# Problem statement
Where a line of the material includes the string "great", copy that line.

___

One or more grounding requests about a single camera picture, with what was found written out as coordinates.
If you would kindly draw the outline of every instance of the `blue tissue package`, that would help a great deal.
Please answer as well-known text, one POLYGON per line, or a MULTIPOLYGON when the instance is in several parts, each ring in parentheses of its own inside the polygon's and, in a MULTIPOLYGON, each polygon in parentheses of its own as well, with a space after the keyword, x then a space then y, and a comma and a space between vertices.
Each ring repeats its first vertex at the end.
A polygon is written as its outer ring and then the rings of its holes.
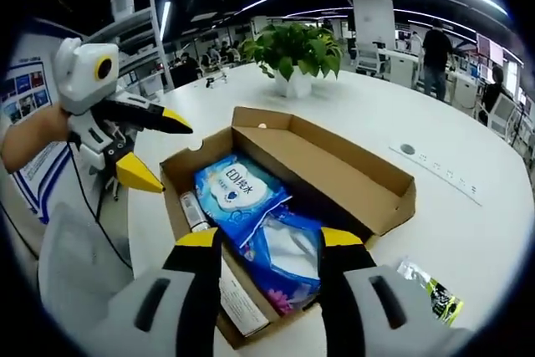
POLYGON ((319 291, 321 222, 279 206, 239 252, 254 283, 280 314, 306 305, 319 291))
POLYGON ((290 199, 282 183, 245 156, 229 155, 195 174, 202 210, 242 247, 266 213, 290 199))

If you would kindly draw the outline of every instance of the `potted plant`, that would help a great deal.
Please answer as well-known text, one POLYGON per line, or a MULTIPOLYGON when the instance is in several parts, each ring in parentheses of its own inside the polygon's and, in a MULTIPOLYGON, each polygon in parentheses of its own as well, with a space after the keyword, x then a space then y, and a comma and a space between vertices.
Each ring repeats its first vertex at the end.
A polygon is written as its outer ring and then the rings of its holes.
POLYGON ((342 50, 326 28, 299 23, 268 25, 255 41, 241 45, 247 60, 254 60, 269 78, 275 79, 280 94, 302 98, 312 91, 312 77, 333 71, 338 78, 342 50))

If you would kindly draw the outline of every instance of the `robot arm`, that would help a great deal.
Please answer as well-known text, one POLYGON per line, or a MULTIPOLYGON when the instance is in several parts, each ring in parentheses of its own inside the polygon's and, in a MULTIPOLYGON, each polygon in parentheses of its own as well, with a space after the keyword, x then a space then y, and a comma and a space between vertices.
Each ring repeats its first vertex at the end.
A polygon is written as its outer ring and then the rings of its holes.
POLYGON ((163 185, 132 152, 133 142, 114 138, 104 122, 165 133, 190 134, 193 130, 171 110, 118 90, 117 45, 82 45, 79 38, 67 38, 54 58, 53 73, 62 108, 71 114, 71 140, 82 157, 99 171, 111 171, 124 186, 162 192, 163 185))

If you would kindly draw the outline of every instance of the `poster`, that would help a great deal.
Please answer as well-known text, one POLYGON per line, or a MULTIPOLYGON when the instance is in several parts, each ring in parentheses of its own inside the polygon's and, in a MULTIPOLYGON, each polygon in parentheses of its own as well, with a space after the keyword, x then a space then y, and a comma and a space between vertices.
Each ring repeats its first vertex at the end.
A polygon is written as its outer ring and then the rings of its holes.
MULTIPOLYGON (((41 57, 20 60, 9 68, 0 91, 0 101, 2 113, 15 125, 51 105, 41 57)), ((45 224, 49 221, 48 199, 59 174, 69 161, 67 147, 64 142, 49 144, 23 169, 12 175, 28 207, 45 224)))

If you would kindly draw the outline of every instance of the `round white table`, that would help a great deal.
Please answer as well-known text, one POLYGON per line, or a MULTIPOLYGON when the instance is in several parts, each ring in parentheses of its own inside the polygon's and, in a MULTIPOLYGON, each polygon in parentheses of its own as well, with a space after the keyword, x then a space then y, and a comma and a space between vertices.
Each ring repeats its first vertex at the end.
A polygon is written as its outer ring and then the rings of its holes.
MULTIPOLYGON (((175 89, 161 103, 184 116, 194 135, 146 130, 135 153, 157 174, 165 158, 229 126, 238 105, 321 125, 415 178, 416 214, 379 239, 371 249, 375 262, 397 268, 407 256, 465 302, 455 326, 484 324, 516 277, 532 234, 532 190, 520 156, 449 105, 379 79, 342 71, 338 80, 315 79, 305 99, 281 98, 274 88, 274 80, 248 64, 230 70, 227 84, 207 89, 201 79, 175 89), (470 177, 481 205, 391 149, 403 143, 470 177)), ((175 243, 163 196, 130 190, 128 228, 135 276, 160 268, 175 243)))

___

# Result of the task
If you would kindly draw the outline of every instance of the `blue tissue package`, that would help a great deal.
If you would kindly draw the outline of every instance of the `potted plant`, that would help a great deal.
If you would kindly draw the outline of every instance of the `robot arm`, that would help a great deal.
If you would kindly draw the outline of every instance of the `poster`, that would help a great deal.
If you would kindly draw the outline of every instance of the `round white table`, that would help a great deal.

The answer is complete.